*Problem to work on*: Reproduce the entries shown below only from the line with "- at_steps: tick" down to the line with "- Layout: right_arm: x", keeping both end lines and copying each one exactly.

Extracted records:
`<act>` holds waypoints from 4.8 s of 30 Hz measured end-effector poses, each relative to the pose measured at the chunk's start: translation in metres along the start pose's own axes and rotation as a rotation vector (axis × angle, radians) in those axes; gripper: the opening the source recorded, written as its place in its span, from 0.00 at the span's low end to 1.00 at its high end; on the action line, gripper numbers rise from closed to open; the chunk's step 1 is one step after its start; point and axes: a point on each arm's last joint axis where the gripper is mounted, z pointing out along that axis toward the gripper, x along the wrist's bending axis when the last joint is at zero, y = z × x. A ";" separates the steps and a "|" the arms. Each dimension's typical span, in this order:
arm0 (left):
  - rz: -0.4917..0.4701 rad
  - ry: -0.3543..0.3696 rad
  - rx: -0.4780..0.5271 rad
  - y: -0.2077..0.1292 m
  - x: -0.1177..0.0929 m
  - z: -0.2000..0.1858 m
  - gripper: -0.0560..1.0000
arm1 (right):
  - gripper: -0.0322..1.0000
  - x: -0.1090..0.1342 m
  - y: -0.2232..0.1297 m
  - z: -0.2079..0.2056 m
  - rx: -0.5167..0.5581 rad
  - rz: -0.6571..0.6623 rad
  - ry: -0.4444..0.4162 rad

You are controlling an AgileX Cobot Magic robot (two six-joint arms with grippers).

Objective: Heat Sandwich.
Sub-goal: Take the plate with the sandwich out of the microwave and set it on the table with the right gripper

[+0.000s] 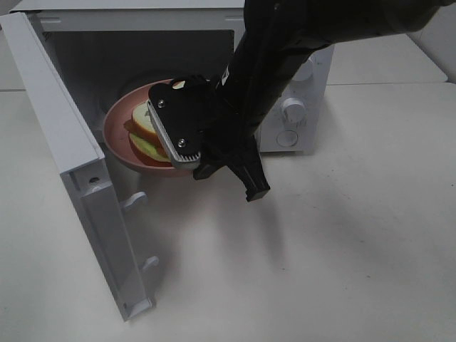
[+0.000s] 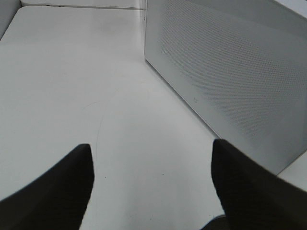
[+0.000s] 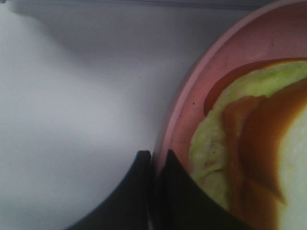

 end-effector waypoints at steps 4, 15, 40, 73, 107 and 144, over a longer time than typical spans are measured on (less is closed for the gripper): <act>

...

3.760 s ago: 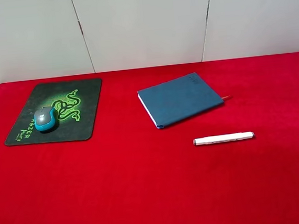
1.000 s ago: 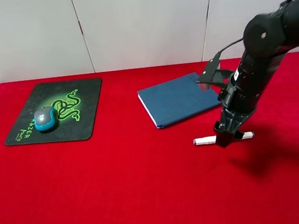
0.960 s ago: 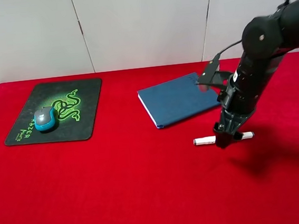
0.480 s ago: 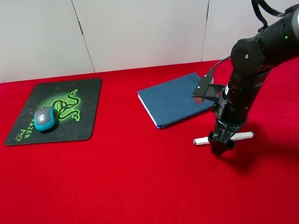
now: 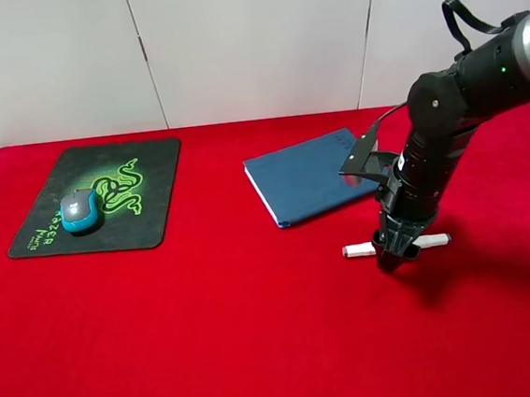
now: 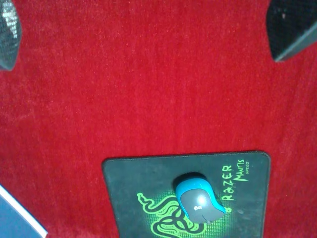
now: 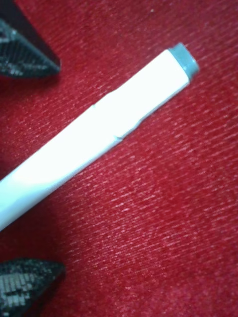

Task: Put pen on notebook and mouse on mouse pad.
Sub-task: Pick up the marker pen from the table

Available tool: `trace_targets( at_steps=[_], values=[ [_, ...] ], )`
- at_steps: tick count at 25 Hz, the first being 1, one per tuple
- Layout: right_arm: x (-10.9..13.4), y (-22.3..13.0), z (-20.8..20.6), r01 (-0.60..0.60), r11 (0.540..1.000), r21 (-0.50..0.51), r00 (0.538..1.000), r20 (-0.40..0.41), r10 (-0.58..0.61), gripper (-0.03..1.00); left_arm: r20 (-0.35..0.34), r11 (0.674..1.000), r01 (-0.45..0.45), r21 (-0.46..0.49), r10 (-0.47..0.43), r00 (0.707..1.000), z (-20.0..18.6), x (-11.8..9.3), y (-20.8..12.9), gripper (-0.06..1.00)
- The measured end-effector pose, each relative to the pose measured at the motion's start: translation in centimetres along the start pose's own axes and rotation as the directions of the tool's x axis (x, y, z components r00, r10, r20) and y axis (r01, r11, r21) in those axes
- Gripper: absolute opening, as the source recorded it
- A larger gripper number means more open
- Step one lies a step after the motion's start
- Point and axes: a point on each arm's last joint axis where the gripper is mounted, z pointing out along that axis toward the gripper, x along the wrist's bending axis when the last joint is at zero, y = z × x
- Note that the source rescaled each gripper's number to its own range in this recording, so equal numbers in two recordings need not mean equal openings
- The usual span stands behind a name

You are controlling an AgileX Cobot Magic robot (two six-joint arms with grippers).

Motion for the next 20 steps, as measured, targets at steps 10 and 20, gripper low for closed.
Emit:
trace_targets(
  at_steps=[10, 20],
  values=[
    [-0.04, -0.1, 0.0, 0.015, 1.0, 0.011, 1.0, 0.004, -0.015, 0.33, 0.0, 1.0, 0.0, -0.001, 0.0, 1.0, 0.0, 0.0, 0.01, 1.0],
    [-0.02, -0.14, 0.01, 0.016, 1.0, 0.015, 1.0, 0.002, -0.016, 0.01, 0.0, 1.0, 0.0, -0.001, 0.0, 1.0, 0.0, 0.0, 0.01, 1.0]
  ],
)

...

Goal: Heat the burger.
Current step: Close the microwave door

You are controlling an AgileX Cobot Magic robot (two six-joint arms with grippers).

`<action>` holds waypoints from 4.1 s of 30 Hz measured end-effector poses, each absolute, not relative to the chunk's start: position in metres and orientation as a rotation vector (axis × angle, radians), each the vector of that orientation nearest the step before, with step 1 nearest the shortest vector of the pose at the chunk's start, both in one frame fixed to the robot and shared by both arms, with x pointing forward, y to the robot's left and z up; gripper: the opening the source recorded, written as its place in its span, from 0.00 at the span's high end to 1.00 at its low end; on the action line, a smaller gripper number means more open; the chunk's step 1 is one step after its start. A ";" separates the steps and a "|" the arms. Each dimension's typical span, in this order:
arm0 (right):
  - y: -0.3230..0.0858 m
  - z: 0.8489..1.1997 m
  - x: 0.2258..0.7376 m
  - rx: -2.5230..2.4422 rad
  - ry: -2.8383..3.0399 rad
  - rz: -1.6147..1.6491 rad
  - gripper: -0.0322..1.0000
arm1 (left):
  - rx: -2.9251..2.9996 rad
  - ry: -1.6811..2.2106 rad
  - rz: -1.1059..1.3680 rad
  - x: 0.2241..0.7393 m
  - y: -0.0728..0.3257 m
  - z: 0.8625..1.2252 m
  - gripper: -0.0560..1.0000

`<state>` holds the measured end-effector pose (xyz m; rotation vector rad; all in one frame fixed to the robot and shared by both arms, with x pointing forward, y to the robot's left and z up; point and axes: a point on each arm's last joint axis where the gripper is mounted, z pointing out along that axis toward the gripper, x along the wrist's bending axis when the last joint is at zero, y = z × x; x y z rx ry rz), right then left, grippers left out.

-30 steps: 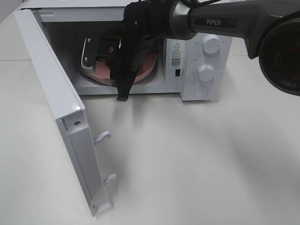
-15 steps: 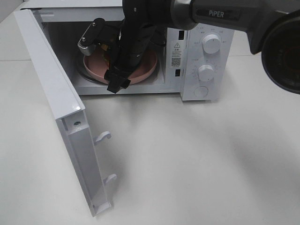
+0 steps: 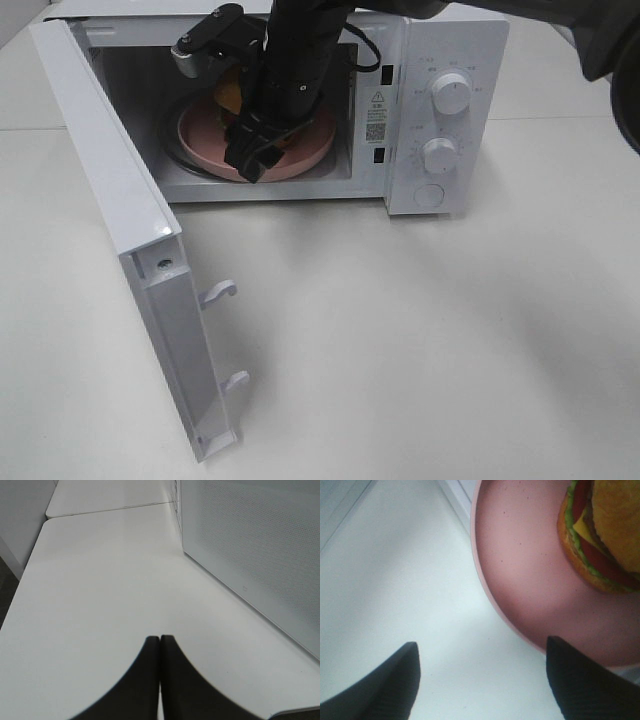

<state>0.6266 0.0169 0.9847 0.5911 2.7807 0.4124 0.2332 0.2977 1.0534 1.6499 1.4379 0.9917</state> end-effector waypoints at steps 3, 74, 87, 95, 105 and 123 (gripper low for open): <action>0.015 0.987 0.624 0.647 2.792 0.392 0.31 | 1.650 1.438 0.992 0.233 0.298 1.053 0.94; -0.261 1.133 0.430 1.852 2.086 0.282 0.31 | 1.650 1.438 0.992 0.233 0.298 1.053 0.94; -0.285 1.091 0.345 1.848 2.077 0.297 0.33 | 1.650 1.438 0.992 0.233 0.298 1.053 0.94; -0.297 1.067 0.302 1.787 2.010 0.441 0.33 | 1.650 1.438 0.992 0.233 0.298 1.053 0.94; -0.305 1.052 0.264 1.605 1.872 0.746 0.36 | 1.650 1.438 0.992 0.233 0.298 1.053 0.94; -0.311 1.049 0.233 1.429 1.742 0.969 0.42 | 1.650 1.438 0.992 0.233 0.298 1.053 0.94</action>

*Worked solution*:
- at_steps: tick count at 25 Hz, the first being 1, one per tuple
- Layout: right_arm: x (-10.9..13.4), y (-22.3..13.0), z (-20.8..20.6), r01 (-0.60..0.60), r11 (0.540..1.000), r21 (-0.50..0.51), r00 (0.538..1.000), r20 (-0.40..0.41), r10 (-0.58..0.61), gripper (-0.03..1.00); left_arm: r20 (-0.35..0.34), r11 (0.674..1.000), r01 (-0.45..0.45), r21 (-0.46..0.49), r10 (-0.47..0.43), r00 (0.707..1.000), z (-20.0..18.6), x (-11.8..9.3), y (-20.8..12.9), gripper (-0.06..1.00)

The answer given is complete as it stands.